Marie De Vergès - Le Monde
Tirado da Cabala, "Tikun Olam" em hebraico significa "consertar o mundo". Esse foi o nome escolhido para a principal produtora israelense de maconha de uso medicinal, situada na Alta Galileia, norte do país. "Não somos uma empresa com fins puramente comerciais", afirma Ma'ayan Weisberg, porta-voz dessa fazenda de cannabis homologada pelo Ministério da Saúde. "A ideia original, aliás, era filantrópica."
Quando tudo começou, em 2007, a família Cohen recebeu a autorização para cultivar em casa cerca de 50 plantas de maconha para distribui-la gratuitamente a pacientes que sofrem de patologias dolorosas. Desde então, a iniciativa voluntária se transformou em nada menos que uma empresa muito lucrativa. A Tikun Olam, que emprega cerca de 50 pessoas, diz atender a cada mês entre 3.500 e 4.000 pacientes. Ou seja, mais de um quarto desse mercado que é dividido por oito produtores autorizados.

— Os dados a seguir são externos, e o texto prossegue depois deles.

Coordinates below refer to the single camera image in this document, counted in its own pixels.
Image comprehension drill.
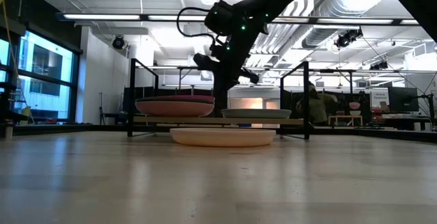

O número de beneficiários disparou
Em Israel, a maconha continua sendo uma droga ilegal e perigosa aos olhos da lei. Mas seu uso medicinal, regulamentado de forma rígida pelo Estado, aumentou de maneira exponencial nos últimos anos. Em 2010, a venda direta foi autorizada entre produtores certificados e pacientes que possuem uma autorização especial.O número de beneficiários disparou, passando de algumas centenas para mais de 14 mil, um número que os especialistas esperam ver triplicar em até quatro anos.
A ministra da Saúde, Yael German, explicou em 2013 que cerca de 400 quilos de maconha terapêutica são distribuídos a cada mês em Israel. Mais do que em qualquer lugar da Europa, inclusive na Holanda.
Exportar técnicas
Atualmente, os pacientes israelenses podem comprar a maconha em um centro específico nos hospitais. Mas essa forma de negócio um tanto peculiar é só o início de uma grande reforma de seu modo de distribuição. "Tudo está andando tão rápido que precisamos adaptar o sistema", explica o médico Michael Dor, conselheiro da recém-inaugurada Agência Oficial de Cannabis Medicinal. "No futuro, essa substância poderá ser vendida como um medicamento, na farmácia."O governo quer lançar dentro de dois meses uma licitação para abrir o mercado a outros produtores. A colheita, a dosagem e o embalamento do produto serão confiados à empresa privada Sarel, principal fornecedora israelense de material médico. A venda de cannabis será feita em uma rede de farmácias autorizadas. Essa reorganização deve ser efetivada no final de 2014.
Essa reforma é mal vista pelos cultivadores de cannabis homologados. Eles alertam para uma centralização que pode acabar entravando a expansão da maconha terapêutica.
Já a Agência da Cannabis afirma que essa nova abordagem permitirá um grande aumento no número de prescrições e, portanto, do mercado. "A próxima etapa é decidir se começaremos a exportar, pois muitos países estão pedindo para ter acesso às nossas técnicas", conclui o Dr. Dor.